Taruchit · ‎09-08-2022

Hi All,

I have a lookup table table1.csv with following fields: -

index
sourcetype
host
last_seen

I have a custom index: idx1 which has following fields: -
orig_index
orig_sourcetype
orig_host

I need to search each host value from lookup table in the custom index and fetch the max(_time) and then store that value against the same host in last_seen.

I tried the below SPL to build the SPL, but it is not fetching any results: -

|inputlookup table1.csv 
|eval index=lower(index)
|eval host=lower(host)
|eval sourcetype=lower(sourcetype)
|table index, host, sourcetype
|rename index AS orig_index, host AS orig_host, sourcetype AS orig_sourcetype
|format
|eval searchq=search
|eval searchq="index=\"idx1\"".searchq."|stats max(_time) AS last_seen BY orig_index, orig_sourcetype, orig_host"
|search searchq

However, when I used

|fields searchq

It gave a proper SPL as the result: -

index="idx1" (orig_host="1.1.1.1" AND orig_index="xxx" AND orig_sourcetype="sourcetype1") OR (orig_host="1.1.1.2" AND orig_index="xxx" AND orig_sourcetype="sourcetype2"))|stats max(_time) AS last_time BY orig_index, orig_sourcetype, orig_host

And when I run the above resulting SPL as separate search, I get the proper results.

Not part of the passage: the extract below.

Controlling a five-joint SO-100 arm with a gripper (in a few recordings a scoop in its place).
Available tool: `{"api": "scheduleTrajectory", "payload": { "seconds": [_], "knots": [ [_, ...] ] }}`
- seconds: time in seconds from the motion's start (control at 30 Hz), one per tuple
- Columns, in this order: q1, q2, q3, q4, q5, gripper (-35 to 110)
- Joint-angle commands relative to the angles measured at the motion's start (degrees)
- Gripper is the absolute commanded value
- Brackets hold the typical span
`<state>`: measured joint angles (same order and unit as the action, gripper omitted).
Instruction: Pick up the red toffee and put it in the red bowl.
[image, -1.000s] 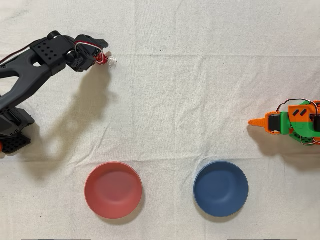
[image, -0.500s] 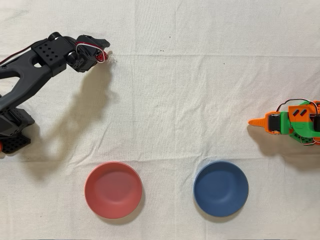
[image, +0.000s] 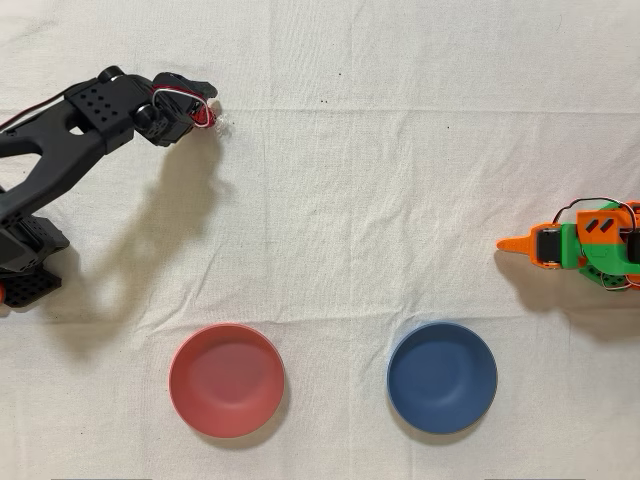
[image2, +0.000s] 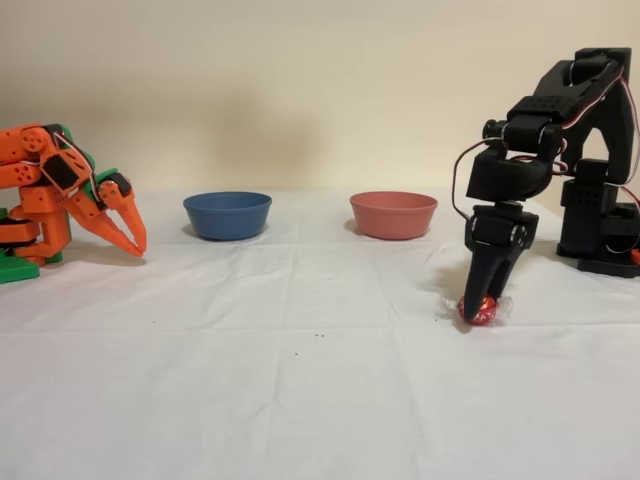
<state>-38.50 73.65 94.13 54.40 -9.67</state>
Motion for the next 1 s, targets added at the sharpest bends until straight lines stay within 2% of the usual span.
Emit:
{"api": "scheduleTrajectory", "payload": {
  "seconds": [0.0,0.5,0.97],
  "knots": [
    [0.44,1.93,0.44,-0.44,-0.88,27],
    [1.32,1.23,0.53,-1.14,-1.58,26],
    [2.2,1.49,1.67,-2.02,-1.76,8]
  ]
}}
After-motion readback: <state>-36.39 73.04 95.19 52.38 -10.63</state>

Thus, please share if there is a way to correct the above approach or if some different approach can help to build the solution.

Thank you

JacekF · ‎09-08-2022

Will bellow query meet your requirements?

index="idx1" 
    [| inputlookup table1.csv 
    | eval index=lower(index) 
    | eval host=lower(host) 
    | eval sourcetype=lower(sourcetype) 
    | table index, host, sourcetype 
    | rename index AS orig_index, host AS orig_host, sourcetype AS orig_sourcetype] 
| stats max(_time) AS last_seen BY orig_index, orig_sourcetype, orig_host
| rename orig_index as index orig_sourcetype as sourcetype orig_host as host
| append [ | inputlookup table1.csv ]
| dedup index sourcetype host 
| outputlookup table1.csv

Please note that if you have many rows in your lookup file this solution will be time and resource consuming, as it will need to load the entire lookup twice.

View solution in original post

JacekF · ‎09-08-2022

Will bellow query meet your requirements?

index="idx1" 
    [| inputlookup table1.csv 
    | eval index=lower(index) 
    | eval host=lower(host) 
    | eval sourcetype=lower(sourcetype) 
    | table index, host, sourcetype 
    | rename index AS orig_index, host AS orig_host, sourcetype AS orig_sourcetype] 
| stats max(_time) AS last_seen BY orig_index, orig_sourcetype, orig_host
| rename orig_index as index orig_sourcetype as sourcetype orig_host as host
| append [ | inputlookup table1.csv ]
| dedup index sourcetype host 
| outputlookup table1.csv

Please note that if you have many rows in your lookup file this solution will be time and resource consuming, as it will need to load the entire lookup twice.

Taruchit · ‎09-09-2022

Hi @JacekF,

Thank you for your inputs and sharing the code. The SPL does meet the requirement, however, I observed some issues for which I will need your guidance.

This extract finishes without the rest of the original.